Exercise details: Take the data below and filter it for lines containing the word "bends"; show each line found.
◇ ◇ ◇ ◇ ◇
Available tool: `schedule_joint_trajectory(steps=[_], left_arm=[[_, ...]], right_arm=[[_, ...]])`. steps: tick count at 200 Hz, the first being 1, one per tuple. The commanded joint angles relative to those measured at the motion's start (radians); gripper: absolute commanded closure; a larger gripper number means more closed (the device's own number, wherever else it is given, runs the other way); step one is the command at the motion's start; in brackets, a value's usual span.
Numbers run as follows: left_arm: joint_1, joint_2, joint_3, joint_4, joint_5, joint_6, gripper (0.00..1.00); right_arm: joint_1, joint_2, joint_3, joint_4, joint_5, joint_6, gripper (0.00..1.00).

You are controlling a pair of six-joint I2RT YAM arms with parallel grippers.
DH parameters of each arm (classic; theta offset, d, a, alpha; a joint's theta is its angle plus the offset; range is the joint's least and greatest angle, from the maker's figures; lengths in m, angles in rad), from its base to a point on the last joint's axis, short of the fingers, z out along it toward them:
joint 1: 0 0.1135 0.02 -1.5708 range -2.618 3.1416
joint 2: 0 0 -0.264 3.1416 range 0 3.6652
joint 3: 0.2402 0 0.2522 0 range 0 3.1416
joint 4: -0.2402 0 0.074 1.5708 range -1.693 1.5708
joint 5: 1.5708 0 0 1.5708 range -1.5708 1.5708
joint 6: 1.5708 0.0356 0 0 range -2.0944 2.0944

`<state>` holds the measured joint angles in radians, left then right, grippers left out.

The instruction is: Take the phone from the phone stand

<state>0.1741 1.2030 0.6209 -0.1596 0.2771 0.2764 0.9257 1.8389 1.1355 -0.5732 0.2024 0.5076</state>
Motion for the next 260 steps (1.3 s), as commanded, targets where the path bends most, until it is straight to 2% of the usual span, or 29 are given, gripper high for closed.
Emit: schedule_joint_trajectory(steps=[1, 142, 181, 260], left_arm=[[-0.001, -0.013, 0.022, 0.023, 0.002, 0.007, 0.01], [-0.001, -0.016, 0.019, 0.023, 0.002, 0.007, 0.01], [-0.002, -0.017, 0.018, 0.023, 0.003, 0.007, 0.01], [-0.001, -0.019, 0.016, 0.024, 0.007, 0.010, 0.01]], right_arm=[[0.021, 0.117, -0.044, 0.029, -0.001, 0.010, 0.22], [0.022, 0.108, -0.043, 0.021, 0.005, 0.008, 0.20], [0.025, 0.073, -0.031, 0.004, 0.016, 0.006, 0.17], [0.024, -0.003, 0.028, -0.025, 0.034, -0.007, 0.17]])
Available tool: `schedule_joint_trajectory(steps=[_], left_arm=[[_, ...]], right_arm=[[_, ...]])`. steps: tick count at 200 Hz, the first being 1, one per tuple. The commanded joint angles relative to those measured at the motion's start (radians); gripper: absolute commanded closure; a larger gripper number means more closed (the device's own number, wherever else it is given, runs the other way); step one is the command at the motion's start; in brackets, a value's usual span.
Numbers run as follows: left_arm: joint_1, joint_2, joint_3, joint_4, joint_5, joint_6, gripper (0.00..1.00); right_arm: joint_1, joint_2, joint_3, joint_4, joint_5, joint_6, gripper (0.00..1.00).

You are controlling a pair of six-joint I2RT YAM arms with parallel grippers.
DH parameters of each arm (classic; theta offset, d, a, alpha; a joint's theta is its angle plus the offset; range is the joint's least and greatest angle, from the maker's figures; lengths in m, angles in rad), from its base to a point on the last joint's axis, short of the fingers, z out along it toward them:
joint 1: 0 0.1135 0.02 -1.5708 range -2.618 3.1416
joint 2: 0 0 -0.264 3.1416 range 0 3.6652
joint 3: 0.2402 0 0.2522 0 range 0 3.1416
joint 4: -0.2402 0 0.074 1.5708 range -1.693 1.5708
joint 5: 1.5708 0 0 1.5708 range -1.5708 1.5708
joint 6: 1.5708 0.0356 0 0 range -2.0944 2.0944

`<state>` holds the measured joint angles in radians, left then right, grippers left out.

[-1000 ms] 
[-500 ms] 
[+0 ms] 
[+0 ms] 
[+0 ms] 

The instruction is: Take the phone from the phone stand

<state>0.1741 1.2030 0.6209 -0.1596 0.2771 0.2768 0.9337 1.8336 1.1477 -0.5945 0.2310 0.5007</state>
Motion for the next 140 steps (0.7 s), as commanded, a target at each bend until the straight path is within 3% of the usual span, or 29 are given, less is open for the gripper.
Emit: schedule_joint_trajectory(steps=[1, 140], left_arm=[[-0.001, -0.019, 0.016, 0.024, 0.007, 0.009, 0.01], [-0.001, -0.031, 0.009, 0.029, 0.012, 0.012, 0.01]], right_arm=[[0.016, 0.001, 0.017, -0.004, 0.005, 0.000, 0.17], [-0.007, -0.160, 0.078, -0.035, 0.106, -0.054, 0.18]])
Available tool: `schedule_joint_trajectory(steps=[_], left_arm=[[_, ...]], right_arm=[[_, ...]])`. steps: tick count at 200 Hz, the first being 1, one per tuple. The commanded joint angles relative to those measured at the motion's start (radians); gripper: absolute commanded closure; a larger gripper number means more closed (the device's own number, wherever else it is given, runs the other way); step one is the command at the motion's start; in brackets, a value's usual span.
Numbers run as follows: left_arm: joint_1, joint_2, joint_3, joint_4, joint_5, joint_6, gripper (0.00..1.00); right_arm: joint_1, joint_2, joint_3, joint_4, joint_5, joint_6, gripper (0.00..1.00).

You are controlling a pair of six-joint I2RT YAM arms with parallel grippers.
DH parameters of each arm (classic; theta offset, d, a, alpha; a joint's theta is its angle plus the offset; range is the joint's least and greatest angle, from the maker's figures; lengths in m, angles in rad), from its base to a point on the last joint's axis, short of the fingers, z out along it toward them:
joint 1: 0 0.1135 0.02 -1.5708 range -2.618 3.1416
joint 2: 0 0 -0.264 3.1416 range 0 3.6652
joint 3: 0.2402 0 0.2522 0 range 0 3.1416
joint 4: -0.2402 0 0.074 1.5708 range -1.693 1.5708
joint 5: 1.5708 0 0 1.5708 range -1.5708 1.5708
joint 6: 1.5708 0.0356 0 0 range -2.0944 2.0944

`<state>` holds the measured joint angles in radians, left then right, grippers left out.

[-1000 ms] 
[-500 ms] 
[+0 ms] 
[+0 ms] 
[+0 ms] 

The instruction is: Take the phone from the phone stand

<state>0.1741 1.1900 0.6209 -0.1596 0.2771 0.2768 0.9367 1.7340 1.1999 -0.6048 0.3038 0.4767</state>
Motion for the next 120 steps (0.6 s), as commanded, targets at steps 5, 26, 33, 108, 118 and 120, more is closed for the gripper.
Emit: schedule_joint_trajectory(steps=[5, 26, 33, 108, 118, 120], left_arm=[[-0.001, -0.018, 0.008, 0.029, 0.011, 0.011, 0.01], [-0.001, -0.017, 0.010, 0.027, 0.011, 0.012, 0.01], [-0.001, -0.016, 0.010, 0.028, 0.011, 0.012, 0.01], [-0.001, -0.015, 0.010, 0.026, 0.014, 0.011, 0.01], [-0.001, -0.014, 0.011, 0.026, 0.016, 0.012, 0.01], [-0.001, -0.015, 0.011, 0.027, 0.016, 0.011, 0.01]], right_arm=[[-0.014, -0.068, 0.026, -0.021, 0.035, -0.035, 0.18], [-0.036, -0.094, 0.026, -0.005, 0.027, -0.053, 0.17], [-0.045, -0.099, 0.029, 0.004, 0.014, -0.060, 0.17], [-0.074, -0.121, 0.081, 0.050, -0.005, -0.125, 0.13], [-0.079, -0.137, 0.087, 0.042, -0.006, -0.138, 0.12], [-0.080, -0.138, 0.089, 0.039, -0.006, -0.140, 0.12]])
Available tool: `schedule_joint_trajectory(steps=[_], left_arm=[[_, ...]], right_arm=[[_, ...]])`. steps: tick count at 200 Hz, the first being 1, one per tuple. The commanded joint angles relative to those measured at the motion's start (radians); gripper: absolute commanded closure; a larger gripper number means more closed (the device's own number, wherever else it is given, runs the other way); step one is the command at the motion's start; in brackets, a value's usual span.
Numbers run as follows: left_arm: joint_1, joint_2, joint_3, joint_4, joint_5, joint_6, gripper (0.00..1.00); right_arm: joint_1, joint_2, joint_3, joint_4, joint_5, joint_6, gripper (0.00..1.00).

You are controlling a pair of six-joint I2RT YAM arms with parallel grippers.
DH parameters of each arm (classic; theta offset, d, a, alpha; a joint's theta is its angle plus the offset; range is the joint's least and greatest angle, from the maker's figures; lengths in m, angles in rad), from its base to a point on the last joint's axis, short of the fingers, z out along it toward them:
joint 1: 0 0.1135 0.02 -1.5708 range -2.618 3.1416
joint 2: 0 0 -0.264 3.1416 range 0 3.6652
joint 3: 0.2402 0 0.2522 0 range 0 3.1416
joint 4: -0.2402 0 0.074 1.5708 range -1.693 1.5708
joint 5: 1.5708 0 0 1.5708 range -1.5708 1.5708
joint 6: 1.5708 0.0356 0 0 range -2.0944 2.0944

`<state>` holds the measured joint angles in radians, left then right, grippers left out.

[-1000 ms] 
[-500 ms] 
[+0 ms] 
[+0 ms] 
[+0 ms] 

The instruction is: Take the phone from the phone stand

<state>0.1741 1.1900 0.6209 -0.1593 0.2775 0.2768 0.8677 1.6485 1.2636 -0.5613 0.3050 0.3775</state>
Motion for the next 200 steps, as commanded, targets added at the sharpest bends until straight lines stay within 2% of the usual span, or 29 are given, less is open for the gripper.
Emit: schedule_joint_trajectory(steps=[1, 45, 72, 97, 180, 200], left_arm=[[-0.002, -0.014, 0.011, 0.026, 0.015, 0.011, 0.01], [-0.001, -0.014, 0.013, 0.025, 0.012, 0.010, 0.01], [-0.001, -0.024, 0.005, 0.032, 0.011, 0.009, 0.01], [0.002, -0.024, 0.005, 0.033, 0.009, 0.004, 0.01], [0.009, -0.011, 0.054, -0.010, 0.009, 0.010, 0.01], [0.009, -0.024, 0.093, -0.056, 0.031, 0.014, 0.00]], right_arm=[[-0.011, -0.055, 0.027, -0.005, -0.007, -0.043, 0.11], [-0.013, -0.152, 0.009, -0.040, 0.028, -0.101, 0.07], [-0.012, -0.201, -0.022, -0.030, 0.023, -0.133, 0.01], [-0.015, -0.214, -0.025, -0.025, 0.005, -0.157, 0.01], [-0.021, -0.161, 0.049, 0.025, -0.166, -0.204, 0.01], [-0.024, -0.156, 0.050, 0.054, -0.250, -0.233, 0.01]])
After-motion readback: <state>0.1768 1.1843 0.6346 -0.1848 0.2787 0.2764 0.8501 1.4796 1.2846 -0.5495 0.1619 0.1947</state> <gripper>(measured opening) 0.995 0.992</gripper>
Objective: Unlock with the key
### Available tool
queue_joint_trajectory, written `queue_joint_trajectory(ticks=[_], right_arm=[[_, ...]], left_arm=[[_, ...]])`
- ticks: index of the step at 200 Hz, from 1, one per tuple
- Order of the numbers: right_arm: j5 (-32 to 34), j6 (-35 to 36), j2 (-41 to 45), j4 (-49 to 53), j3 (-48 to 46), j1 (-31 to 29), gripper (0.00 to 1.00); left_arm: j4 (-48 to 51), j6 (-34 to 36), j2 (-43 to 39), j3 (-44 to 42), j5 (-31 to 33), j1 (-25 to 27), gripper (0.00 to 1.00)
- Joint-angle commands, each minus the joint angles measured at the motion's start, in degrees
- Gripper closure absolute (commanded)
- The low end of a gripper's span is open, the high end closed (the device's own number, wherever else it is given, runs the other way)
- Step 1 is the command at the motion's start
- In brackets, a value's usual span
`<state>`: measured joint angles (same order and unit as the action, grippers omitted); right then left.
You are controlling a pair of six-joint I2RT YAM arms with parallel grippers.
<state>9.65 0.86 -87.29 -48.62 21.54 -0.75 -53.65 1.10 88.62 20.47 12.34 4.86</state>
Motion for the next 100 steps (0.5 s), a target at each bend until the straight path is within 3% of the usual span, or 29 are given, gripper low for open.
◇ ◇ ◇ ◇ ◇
Solution to this exercise:
Motion for the next 260 steps (1.3 s), as commanded, targets where the path bends most, until it is straight to 2% of the usual span, or 29 are given, gripper high for closed.
Motion for the next 200 steps, as commanded, targets added at the sharpest bends until straight lines stay within 2% of the usual span, or 29 are given, less is open for the gripper.

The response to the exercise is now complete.